Der Anbau von Krokussen und ihre Pflege sind nicht schwierig. Krokusse sind recht anspruchslos, sie sind sehr beliebt und werden von Gärtnern geliebt. Sie sind wunderschöne Frühlingsblüher, die als eine der ersten in unseren Gärten zu blühen beginnen. Sie sehen unter noch nicht entfalteten Bäumen, im Vordergrund von Blumenbeeten, wunderbar aus, wenn sie reichlich blühen.
Krokus – eine niedrigwüchsige, knollenbildende, stängellose Pflanze bis 13 cm, deren Blüten im April erscheinen, wenn noch Schnee liegt, früher als Tulpen, aber nach den Schneeglöckchen. Krokusse blühen nicht lange, nur etwa zehn Tage; einige Arten können auch im Herbst blühen. Krokusse zeichnen sich durch hohe Frostbeständigkeit aus und vertragen Frühlingsfröste gut. Die Blüten der Krokusse können in den verschiedensten Farben erscheinen: blau, gelb, flieder, lila und sogar gestreift und gefleckt.

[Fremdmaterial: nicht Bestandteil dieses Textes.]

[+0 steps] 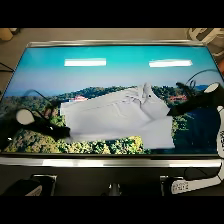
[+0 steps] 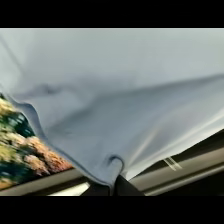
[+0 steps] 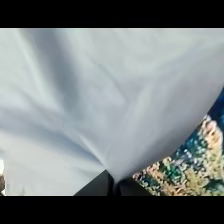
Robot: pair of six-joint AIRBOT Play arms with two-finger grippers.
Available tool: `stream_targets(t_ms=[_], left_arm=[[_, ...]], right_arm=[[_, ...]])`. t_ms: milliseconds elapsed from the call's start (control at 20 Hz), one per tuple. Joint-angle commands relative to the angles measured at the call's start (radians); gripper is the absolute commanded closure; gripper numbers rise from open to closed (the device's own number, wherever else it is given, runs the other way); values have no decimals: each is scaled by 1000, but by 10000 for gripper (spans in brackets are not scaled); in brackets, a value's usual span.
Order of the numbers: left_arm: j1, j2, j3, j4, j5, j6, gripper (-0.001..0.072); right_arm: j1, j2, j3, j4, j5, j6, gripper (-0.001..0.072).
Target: Fold the shirts.
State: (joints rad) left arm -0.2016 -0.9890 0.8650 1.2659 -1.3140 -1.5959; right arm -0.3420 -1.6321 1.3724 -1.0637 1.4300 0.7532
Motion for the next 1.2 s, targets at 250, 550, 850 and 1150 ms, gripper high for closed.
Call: stream_targets(t_ms=[250,550,850,1150], left_arm=[[1,116,1186,450,95,-99,684],[1,230,1156,384,230,-94,684],[1,125,1114,395,141,-88,684],[1,-266,1103,391,-58,-23,684]], right_arm=[[6,737,407,158,-519,-2,689],[6,1020,407,-2,-510,3,690],[6,896,407,-87,-283,114,689],[16,432,396,-68,30,117,690]])
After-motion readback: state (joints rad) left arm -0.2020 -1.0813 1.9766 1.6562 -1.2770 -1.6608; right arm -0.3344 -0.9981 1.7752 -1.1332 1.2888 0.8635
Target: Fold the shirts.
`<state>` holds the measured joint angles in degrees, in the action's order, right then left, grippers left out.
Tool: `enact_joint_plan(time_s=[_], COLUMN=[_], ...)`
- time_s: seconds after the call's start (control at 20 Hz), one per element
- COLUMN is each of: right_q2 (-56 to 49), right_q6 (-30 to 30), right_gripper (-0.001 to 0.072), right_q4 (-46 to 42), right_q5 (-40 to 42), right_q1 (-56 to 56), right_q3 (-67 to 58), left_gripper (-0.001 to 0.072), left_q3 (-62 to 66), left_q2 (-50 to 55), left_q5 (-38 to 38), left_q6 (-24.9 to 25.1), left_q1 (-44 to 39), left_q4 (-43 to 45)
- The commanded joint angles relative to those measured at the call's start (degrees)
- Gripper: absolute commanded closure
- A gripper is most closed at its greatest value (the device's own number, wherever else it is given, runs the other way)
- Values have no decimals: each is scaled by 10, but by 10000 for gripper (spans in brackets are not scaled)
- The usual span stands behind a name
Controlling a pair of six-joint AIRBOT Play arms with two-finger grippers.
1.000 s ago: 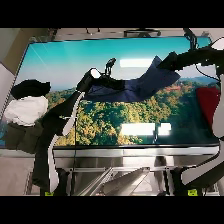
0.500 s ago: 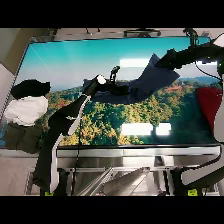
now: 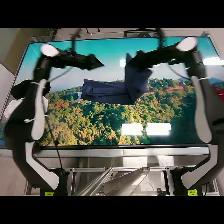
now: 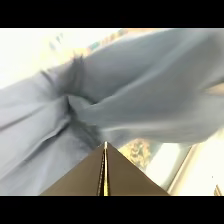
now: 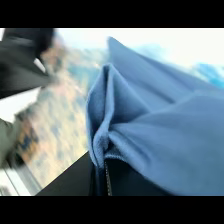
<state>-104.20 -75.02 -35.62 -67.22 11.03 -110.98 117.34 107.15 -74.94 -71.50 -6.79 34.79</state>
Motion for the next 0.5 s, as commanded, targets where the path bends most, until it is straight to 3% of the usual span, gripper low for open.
enact_joint_plan(time_s=[0.0,0.1,0.15,0.2,0.25,0.35,0.45], right_q2=[-83,-162,-200,-225,-235,-222,-190], right_q6=[5,54,100,133,159,203,211], right_gripper=[691,690,586,362,303,301,301], right_q4=[37,99,153,198,211,211,211], right_q5=[216,399,497,550,541,490,429], right_q1=[151,248,293,324,337,332,304], right_q3=[0,0,0,-1,-1,-1,-1], left_gripper=[690,690,690,690,690,690,690], left_q3=[-1,-1,-1,-1,-1,-1,-1], left_q2=[-95,-122,-131,-138,-143,-145,-143], left_q5=[-57,-62,-62,-61,-61,-64,-81], left_q6=[12,29,31,31,31,31,31], left_q1=[91,116,125,130,135,136,134], left_q4=[-4,-4,-4,-4,-4,-4,-4])
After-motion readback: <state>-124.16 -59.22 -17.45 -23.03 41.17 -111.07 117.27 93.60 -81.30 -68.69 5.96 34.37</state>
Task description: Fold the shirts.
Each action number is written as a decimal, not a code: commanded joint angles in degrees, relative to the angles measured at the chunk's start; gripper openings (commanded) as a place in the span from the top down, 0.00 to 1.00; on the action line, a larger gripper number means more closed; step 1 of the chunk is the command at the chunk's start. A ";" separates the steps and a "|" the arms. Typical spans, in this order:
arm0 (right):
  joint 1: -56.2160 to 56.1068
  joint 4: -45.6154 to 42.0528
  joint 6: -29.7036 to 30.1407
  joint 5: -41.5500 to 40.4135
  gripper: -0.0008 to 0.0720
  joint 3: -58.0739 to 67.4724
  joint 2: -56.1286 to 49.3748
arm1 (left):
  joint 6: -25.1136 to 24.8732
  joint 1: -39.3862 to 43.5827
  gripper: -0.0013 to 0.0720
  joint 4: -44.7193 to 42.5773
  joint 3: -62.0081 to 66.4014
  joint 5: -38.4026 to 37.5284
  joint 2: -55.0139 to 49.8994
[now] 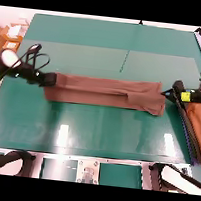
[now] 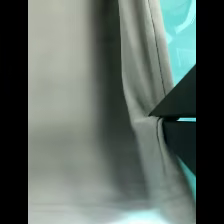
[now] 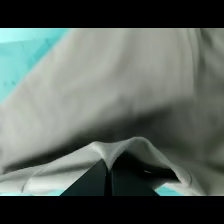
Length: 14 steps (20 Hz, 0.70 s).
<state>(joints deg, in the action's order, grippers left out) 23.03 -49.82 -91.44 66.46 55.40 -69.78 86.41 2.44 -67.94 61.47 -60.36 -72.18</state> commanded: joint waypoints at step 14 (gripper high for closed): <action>9.29 -5.05 19.69 10.86 0.16 27.06 -27.21 | -4.90 -6.29 0.03 6.19 31.41 -18.05 -25.38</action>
<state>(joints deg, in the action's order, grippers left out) 28.58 -50.59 -78.06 72.03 81.56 -95.96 80.09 -2.17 -61.43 90.13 -69.06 -97.23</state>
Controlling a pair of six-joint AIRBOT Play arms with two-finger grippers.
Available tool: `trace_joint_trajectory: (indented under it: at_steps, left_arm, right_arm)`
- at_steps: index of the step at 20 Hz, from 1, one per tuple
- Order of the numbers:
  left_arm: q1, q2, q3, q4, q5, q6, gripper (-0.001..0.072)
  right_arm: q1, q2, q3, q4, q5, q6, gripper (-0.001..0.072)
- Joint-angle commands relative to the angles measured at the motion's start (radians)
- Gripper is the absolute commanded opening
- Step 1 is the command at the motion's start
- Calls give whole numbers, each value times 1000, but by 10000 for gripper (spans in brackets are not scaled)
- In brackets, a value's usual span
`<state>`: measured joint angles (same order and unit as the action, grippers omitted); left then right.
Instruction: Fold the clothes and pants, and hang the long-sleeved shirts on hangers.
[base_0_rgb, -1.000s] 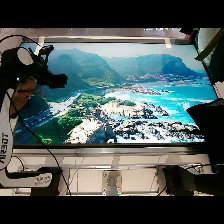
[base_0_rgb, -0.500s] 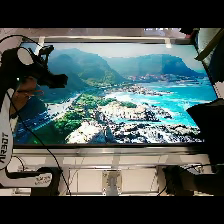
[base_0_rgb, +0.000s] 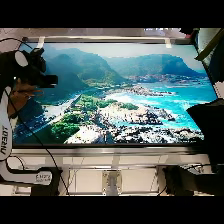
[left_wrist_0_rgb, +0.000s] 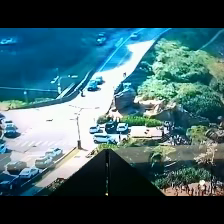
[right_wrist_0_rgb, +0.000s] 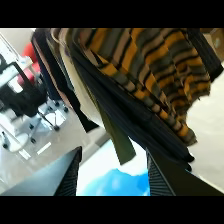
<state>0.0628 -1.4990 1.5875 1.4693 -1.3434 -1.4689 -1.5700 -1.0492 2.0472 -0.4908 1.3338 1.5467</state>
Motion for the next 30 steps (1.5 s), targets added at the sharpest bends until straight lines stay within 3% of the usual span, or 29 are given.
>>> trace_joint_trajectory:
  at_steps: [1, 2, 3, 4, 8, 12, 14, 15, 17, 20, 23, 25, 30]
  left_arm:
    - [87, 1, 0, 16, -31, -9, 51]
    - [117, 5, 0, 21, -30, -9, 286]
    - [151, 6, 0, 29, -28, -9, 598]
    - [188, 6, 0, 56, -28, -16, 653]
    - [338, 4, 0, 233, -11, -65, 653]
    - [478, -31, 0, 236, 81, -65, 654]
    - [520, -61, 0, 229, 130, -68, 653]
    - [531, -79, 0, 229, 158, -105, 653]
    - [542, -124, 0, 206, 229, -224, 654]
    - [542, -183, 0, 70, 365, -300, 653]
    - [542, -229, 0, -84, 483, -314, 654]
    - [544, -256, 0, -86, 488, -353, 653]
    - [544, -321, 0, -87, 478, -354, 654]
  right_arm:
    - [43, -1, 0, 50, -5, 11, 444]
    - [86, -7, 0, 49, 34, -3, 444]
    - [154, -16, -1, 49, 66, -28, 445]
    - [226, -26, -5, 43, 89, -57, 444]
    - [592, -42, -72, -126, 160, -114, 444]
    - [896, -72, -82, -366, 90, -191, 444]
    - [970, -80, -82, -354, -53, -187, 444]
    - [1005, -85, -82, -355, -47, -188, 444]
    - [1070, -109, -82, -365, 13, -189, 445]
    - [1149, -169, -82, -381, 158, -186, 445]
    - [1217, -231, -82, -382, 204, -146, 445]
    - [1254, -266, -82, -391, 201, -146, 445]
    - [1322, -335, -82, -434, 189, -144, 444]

Anbau von Krokussen und ihre Pflege
— für Krokusse sollten Sie helle und trockene Standorte wählen;
— der Boden sollte nährstoffreich, durchlässig und leicht sein; mit Mist gedüngte und sumpfige Böden sind völlig ungeeignet;
— vor dem Pflanzen der Knollen sollten Sie den Boden umgraben und spezielle Dünger für Zwiebelpflanzen oder Kompost ausbringen;
— die erste Düngung der Krokusse sollte im zeitigen Frühjahr erfolgen, wenn noch Schnee liegt, d.h. auf die Schneeoberfläche wird eine Mischung aus Humus, einem Löffel Nitrophoska und drei Löffeln Holzasche gestreut. Die zweite Düngung erfolgt im Herbst, bevor die Herbstkrokusse blühen; dafür können Sie gekaufte Dünger wie z.B. „Agricola“ verwenden;
— es ist notwendig, den Boden um die Krokusse zu lockern, zu jäten und zu gießen;
— damit die Blüten nicht kleiner werden, sollten die Krokusse alle drei Jahre umgepflanzt werden;
— Gefahren für Krokusse können Zwiebelmilben, Blattläuse und Mäuse darstellen; daher sollten Sie den Zustand der Pflanzen überwachen. Wenn Schädlinge auftreten, müssen Sie mit einem entsprechenden Präparat sprühen.